«Maintenant, à chaque fois qu’il y aura un problème au Louvre, vous serez suspecte.» J’avais ri de cette mise en garde, le public aussi. Le seul à ne pas rire, c’était celui qui venait de parler. Un adolescent sérieux, incapable d’ironie comme le sont les enfants et les sages, qui pensait tout ce qu’il venait de dire. Il n’a pas semblé entendre les rires autour de lui. Il était sincère, et sincèrement préoccupé de mon avenir qu’il jugeait toujours déjà entaché.
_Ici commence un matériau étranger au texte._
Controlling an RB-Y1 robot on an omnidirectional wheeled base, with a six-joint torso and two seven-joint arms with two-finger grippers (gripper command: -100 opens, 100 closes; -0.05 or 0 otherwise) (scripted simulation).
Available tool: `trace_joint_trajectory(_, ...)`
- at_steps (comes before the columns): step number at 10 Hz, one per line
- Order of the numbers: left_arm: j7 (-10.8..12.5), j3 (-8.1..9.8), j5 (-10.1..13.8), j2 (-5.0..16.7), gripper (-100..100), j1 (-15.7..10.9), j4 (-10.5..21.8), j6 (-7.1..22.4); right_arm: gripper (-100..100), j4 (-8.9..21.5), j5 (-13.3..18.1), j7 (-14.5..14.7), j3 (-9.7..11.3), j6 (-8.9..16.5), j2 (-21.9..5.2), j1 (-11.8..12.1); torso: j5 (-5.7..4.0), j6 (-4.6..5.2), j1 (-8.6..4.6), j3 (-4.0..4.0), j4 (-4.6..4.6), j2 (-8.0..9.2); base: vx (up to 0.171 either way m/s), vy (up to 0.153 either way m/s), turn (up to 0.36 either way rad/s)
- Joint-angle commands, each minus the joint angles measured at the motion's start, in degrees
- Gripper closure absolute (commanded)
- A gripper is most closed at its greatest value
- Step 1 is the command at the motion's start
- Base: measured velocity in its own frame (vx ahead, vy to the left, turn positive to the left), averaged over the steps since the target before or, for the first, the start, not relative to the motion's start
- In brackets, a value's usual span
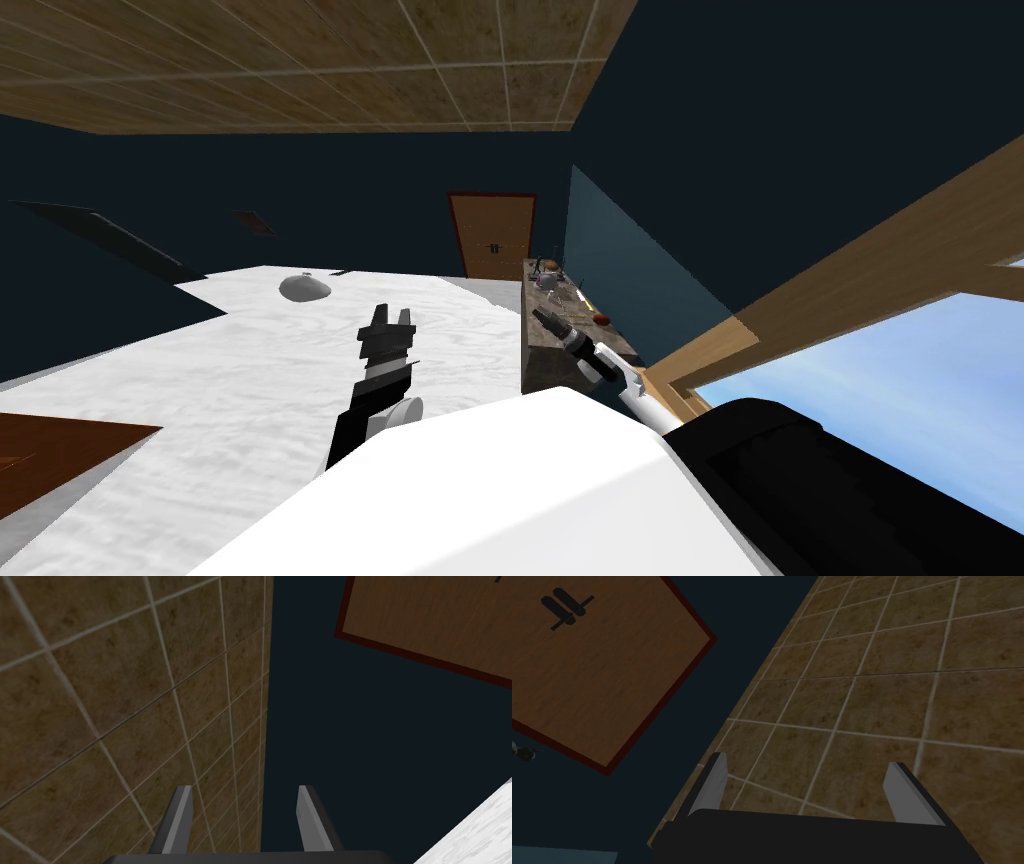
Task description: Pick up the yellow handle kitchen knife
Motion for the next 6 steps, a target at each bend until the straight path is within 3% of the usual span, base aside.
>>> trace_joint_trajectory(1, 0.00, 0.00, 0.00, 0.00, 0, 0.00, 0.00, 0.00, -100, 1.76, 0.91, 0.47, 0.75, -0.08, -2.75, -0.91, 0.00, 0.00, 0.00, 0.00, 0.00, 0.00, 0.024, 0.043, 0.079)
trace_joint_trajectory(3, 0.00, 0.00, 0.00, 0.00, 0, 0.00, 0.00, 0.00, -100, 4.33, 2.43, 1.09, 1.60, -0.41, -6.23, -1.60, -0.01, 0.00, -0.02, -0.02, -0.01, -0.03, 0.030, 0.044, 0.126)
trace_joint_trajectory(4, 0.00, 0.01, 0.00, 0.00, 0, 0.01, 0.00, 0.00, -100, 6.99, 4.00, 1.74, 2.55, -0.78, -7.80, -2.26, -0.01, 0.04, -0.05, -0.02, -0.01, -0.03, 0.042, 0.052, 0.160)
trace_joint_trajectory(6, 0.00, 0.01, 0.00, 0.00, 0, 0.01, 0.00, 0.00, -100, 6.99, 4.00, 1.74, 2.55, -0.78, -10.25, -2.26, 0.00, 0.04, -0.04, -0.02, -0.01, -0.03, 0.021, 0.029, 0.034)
Toujours déjà coupable.
Mon crime ? J’ai passé une nuit au Louvre. Une nuit entière, dans l’obscurité, dans les œuvres, dans le froid. Les circonstances aggravantes : j’ai écrit un livre sur cette nuit. Mais peut-être est-ce l’inverse. Peut-être le crime est-il le livre. Le reste — le réel — ne serait que le contexte, l’opportunité.
Toujours est-il que j’ai repensé à lui, mon petit prophète de malheur, lorsque les messages ont afflué sur mon téléphone, peu après le casse. Je les ai gardés, évidemment. J’en prends un au hasard : «Pas de vol, on avait dit.»